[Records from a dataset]
Start of Block
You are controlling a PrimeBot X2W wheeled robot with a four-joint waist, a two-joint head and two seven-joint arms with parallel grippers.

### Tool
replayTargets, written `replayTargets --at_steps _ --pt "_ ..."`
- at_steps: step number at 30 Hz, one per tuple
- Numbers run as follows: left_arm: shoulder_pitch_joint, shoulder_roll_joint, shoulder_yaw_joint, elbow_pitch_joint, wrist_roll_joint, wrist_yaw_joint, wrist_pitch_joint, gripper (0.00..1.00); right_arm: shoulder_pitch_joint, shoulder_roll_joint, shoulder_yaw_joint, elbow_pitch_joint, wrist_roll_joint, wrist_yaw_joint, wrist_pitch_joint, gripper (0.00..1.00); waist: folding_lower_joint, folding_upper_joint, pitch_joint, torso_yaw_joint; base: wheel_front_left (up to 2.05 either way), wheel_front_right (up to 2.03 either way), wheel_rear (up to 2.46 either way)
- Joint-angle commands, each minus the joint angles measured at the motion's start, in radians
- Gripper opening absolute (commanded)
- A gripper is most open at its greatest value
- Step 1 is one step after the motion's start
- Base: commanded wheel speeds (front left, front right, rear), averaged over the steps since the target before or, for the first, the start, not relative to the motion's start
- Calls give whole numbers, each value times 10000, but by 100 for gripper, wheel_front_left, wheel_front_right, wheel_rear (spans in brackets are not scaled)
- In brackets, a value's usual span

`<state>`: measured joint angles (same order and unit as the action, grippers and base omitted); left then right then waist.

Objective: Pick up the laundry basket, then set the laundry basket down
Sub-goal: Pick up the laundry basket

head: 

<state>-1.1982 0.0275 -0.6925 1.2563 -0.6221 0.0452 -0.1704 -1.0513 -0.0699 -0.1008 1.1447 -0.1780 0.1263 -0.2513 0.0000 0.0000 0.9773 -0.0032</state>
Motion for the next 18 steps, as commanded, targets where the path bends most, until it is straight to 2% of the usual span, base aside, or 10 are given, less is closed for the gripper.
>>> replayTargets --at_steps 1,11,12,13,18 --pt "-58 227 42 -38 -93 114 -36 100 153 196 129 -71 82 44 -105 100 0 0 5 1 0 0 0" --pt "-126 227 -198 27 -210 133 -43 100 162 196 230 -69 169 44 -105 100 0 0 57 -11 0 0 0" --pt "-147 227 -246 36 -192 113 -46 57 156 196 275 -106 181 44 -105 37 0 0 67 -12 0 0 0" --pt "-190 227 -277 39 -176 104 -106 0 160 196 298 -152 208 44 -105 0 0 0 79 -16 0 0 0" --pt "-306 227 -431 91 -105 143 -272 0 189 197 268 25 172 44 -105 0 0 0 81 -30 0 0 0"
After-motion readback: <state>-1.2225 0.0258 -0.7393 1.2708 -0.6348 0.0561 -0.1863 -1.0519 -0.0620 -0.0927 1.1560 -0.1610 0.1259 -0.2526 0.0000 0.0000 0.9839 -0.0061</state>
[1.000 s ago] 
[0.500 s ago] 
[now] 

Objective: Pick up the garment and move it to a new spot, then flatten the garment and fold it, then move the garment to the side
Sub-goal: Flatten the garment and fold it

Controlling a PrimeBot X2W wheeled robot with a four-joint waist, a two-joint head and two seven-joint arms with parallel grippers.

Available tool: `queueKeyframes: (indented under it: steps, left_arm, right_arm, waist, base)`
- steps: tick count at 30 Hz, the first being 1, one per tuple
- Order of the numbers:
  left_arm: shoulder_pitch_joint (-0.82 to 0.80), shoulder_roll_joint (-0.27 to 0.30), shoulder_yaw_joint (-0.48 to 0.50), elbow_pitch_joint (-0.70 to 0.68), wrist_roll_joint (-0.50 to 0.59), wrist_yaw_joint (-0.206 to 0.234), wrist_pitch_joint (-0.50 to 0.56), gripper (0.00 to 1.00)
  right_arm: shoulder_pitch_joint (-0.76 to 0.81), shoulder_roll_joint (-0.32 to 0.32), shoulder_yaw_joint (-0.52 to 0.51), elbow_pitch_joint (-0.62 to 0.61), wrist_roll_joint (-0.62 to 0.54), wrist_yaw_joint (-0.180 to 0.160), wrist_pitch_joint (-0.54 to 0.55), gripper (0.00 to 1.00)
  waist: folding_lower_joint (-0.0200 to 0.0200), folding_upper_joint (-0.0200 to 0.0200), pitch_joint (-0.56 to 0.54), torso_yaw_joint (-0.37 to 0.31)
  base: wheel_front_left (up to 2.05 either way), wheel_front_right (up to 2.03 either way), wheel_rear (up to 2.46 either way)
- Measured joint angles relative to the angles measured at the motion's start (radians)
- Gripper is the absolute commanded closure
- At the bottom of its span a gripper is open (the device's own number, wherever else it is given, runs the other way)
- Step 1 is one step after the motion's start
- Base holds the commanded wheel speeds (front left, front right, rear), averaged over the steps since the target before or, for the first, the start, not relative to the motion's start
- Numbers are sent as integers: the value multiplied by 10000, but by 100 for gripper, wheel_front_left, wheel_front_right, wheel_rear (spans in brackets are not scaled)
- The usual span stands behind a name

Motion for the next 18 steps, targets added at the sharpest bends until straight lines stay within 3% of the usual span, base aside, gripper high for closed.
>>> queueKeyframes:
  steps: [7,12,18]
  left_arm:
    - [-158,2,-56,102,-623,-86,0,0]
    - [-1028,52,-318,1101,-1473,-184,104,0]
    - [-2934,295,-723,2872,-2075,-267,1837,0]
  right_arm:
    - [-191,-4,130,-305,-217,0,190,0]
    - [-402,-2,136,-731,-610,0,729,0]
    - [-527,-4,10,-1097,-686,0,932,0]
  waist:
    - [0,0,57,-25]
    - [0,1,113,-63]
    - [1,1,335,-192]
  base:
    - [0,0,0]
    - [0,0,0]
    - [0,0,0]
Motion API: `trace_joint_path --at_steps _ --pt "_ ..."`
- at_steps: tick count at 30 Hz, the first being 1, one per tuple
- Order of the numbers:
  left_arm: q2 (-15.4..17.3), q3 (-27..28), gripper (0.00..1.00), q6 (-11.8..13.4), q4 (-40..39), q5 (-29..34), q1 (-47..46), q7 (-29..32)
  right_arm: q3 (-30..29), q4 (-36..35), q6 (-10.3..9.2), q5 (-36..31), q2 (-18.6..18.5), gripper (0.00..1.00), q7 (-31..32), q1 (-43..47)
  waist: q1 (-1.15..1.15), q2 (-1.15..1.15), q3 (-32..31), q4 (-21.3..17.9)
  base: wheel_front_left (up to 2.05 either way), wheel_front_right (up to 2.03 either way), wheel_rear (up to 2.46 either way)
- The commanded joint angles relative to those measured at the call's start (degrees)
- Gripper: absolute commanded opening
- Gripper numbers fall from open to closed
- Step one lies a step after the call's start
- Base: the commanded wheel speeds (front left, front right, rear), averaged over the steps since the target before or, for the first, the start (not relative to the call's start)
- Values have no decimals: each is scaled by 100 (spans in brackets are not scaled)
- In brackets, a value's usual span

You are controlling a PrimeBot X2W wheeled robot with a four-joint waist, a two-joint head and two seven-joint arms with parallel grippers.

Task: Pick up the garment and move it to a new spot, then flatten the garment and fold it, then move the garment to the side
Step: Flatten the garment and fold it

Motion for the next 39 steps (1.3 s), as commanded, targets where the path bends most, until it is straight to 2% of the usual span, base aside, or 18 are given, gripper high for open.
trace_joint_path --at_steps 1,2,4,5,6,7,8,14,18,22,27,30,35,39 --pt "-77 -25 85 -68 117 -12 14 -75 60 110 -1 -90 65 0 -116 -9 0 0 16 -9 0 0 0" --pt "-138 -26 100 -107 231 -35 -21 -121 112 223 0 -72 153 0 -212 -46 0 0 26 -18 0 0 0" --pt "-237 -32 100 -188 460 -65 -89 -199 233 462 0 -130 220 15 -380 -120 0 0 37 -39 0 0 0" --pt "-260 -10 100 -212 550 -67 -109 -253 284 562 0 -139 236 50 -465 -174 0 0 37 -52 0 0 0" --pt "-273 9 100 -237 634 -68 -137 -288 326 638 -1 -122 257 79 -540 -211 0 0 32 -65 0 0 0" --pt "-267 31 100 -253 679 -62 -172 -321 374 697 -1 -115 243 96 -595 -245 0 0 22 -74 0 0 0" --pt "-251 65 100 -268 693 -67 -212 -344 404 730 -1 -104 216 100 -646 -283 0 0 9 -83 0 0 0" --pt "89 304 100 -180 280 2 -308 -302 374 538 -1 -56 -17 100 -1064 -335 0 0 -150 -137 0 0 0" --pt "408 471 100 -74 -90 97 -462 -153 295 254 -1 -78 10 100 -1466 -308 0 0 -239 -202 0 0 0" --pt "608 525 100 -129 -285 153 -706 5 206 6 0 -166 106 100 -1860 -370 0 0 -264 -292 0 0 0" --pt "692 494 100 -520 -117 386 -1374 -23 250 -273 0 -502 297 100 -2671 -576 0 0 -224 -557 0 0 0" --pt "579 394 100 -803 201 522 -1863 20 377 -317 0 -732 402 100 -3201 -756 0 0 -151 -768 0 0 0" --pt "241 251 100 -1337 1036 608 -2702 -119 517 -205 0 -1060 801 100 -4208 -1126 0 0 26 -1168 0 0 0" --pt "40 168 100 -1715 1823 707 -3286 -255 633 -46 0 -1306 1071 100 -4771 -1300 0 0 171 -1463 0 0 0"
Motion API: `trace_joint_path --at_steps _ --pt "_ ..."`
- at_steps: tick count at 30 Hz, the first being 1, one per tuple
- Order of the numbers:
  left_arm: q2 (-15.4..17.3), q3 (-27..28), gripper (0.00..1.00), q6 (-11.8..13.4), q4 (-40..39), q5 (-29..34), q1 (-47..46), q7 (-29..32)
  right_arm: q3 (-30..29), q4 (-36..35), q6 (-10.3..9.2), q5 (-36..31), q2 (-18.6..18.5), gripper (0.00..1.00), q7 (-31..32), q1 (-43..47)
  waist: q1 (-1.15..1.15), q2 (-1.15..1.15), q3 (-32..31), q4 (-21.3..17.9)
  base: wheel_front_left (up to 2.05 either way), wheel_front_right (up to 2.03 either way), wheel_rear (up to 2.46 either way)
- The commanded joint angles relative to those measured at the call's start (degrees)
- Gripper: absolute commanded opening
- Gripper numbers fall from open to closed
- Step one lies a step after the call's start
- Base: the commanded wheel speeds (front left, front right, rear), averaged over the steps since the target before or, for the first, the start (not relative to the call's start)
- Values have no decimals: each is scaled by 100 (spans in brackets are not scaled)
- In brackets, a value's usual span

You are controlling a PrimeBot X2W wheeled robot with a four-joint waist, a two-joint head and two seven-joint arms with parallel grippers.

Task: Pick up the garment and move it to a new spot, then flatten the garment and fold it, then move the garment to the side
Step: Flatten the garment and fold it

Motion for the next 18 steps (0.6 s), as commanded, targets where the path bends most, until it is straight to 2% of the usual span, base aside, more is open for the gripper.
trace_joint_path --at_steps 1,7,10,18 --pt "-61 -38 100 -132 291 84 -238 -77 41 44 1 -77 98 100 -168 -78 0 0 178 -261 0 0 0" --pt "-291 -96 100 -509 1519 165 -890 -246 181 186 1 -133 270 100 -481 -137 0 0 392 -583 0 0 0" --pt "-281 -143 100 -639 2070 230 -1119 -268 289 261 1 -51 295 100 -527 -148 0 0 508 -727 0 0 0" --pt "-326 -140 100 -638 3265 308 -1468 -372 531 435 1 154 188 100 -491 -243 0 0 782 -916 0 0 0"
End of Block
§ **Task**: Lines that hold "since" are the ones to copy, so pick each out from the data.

§ **Exercise answer**:
- Base: commanded wheel speeds (front left, front right, rear), averaged over the steps since the target before or, for the first, the start, not relative to the motion's start
- Base holds the commanded wheel speeds (front left, front right, rear), averaged over the steps since the target before or, for the first, the start, not relative to the motion's start
- Base: the commanded wheel speeds (front left, front right, rear), averaged over the steps since the target before or, for the first, the start (not relative to the call's start)
- Base: the commanded wheel speeds (front left, front right, rear), averaged over the steps since the target before or, for the first, the start (not relative to the call's start)

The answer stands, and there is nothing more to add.